MARY AND O’NEIL by Justin Cronin (is my Boyfriend)
Posted: December 18, 2012 Filed under: Uncategorized 1 Comment »WHAT THE BOOK IS ABOUT:
So you see Justin Cronin’s name on the cover and you instantly assume that Mary must be a glowing green vampire-zombie thing and O’Neil the monster hunter who has sworn to kill her and all her kind.
Because that’s what Cronin, author of horror-apocalypse bestsellers The Passage and The Twelve, writes about. Right?
YES but also NO. Back before Cronin was writing about monsters and the people who love to kill them he was writing about the quiet joys and tragedies of domestic life. Before he was Stephen King’s The Stand-ing it he was all about getting his Elizabeth Strout’s Olive Kitteridge on.
Mary and O’Neil follows a destined-to-be-wed couple pre-meeting through the birth of several children. This novel in stories is bookended by tragedies (and there are some more tragedies in the middle) but bolstered by the joys of weddings and children and small happinesses of domestic life with the one you love. It’s slice of life but it is slice of life observed so finely it’s as if Cronin’s brain were the literary equivalent of a CAT scan.
It’s also SKINNY BONES. 243 pages, word. Perfect for when you just want to read a book in an afternoon. If you want to pair it with another skinny bones read, Glaciers by Alexis Smith would be an ab-fab choice.
If you just want to get your domestic drama and good literary writing on, this is your jam.

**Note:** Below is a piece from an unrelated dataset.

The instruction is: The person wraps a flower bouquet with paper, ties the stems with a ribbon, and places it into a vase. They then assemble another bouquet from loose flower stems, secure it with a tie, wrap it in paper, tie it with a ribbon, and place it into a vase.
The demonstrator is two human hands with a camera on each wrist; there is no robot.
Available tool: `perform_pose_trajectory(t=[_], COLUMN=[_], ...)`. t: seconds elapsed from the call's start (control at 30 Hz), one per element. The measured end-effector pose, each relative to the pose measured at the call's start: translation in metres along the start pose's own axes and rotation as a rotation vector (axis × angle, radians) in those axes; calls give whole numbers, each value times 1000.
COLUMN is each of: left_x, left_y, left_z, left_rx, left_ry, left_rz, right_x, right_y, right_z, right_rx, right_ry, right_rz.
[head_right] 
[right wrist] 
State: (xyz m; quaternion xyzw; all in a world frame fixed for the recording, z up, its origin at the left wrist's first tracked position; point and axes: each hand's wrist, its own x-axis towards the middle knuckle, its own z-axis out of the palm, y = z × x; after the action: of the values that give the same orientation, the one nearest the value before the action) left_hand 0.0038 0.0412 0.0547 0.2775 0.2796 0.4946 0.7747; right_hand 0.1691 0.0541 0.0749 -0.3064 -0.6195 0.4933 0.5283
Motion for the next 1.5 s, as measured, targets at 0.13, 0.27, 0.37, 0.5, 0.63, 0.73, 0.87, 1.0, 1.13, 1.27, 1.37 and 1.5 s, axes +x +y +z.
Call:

WHAT KIND OF BOYFRIEND IS HE: One that skews melancholy without being a depressive, the kind of boyfriend you can sit in a room with for hours drinking tea and reading without it being awkward. You can also wake him up at three in the morning to talk about something that’s bothering you and he’ll only be a little bit annoyed.
MY DATE WITH “MARY AND O’NEIL”
We’re very slice of life on my couch drinking our coffee and non-caffeinated tea.
Kisses for domesticity!
Hey, PS. completely forgot my jeans were ripped until after I looked at these photos. Maybe it’ll give me, like, some edge or street cred. I really need both those things.


And then vampires comes at the end?? But, really, isn’t that why both The Passage and The Twelve are so fantastic — those little domestic slices he inserts in that balls to the wall scenario? Very interested to see how this one is.